### What you need to do:
Would you copy out each line of the records below that includes the word "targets"?

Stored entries
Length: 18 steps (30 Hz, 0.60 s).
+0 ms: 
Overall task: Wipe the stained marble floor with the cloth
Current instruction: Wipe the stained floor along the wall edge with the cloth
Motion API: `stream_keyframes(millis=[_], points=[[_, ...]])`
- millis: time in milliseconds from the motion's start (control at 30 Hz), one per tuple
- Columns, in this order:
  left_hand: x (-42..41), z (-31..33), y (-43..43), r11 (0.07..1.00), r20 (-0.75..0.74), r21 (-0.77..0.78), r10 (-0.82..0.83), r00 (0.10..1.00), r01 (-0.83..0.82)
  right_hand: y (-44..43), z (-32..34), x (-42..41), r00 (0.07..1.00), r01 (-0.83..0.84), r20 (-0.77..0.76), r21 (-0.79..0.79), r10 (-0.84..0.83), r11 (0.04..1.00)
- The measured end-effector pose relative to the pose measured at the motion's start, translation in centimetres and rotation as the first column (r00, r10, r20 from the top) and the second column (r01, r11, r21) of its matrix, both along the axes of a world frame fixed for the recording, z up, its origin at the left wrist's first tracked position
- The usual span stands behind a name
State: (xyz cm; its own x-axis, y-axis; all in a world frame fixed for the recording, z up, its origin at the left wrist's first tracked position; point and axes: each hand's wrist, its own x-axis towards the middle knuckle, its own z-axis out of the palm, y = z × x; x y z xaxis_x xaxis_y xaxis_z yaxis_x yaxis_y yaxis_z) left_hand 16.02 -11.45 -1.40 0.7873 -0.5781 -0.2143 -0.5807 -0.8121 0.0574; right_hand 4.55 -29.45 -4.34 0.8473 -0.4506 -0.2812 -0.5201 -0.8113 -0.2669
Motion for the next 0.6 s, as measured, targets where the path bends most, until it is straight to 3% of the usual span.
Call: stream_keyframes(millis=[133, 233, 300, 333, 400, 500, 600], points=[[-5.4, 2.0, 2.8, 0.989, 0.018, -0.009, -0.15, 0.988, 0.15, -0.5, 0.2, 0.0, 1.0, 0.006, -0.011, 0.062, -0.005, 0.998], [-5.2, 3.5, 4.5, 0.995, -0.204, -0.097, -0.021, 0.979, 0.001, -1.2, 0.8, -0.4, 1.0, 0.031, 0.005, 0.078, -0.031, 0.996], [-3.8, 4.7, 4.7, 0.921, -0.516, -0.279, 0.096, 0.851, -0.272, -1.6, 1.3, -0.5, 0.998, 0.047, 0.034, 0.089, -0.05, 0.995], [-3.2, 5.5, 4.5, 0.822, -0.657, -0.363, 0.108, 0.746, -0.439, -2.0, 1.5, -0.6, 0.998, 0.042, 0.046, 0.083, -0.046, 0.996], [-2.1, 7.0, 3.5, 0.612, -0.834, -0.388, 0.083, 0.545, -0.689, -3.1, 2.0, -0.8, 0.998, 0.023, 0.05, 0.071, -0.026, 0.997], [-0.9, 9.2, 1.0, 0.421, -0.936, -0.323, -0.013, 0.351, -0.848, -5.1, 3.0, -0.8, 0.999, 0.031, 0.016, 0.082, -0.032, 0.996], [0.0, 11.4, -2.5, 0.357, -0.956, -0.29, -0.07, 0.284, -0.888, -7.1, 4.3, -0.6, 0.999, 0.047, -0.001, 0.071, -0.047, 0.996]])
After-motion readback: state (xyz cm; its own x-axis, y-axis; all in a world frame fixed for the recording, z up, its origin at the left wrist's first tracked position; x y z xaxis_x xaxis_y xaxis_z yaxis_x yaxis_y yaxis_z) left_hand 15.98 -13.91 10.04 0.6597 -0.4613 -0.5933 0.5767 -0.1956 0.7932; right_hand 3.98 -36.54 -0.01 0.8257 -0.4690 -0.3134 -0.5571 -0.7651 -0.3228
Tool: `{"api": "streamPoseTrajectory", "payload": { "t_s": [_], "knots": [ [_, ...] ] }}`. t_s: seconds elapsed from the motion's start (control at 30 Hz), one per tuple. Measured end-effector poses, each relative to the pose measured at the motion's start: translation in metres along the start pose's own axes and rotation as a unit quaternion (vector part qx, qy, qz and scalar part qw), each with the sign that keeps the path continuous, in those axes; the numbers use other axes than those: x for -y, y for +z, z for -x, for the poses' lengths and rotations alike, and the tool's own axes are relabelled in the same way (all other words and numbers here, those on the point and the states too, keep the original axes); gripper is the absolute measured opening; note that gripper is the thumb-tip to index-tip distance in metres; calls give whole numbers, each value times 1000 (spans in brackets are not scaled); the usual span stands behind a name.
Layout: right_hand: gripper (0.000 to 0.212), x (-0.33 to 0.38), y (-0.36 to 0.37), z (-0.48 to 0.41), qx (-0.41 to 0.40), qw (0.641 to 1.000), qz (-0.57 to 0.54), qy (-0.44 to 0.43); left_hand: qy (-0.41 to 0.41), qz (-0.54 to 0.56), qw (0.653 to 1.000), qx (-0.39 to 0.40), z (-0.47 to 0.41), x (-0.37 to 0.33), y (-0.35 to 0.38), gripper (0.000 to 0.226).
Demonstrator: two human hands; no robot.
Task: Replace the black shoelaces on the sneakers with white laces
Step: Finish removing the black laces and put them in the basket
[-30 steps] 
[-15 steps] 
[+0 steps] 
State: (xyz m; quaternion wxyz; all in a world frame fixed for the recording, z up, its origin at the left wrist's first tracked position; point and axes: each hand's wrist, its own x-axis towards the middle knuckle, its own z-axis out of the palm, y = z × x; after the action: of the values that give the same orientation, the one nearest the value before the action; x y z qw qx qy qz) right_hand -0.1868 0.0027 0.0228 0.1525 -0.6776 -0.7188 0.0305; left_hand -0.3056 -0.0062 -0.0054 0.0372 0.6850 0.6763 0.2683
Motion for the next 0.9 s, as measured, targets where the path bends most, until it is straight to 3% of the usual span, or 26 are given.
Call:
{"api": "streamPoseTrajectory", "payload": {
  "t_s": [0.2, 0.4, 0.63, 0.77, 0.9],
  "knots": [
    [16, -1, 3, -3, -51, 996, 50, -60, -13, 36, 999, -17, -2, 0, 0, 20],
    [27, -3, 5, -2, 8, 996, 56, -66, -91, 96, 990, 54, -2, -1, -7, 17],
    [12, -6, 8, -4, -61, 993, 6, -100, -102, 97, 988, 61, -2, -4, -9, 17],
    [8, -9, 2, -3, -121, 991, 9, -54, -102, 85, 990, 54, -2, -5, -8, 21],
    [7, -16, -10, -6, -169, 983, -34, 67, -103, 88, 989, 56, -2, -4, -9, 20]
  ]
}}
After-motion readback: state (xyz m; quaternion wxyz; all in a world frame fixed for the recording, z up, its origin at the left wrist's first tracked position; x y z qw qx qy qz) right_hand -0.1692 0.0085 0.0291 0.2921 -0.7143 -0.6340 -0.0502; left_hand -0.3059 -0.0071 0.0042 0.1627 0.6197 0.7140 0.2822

### Output of the exercise:
Motion for the next 0.6 s, as measured, targets where the path bends most, until it is straight to 3% of the usual span.
Motion for the next 0.9 s, as measured, targets where the path bends most, until it is straight to 3% of the usual span, or 26 are given.

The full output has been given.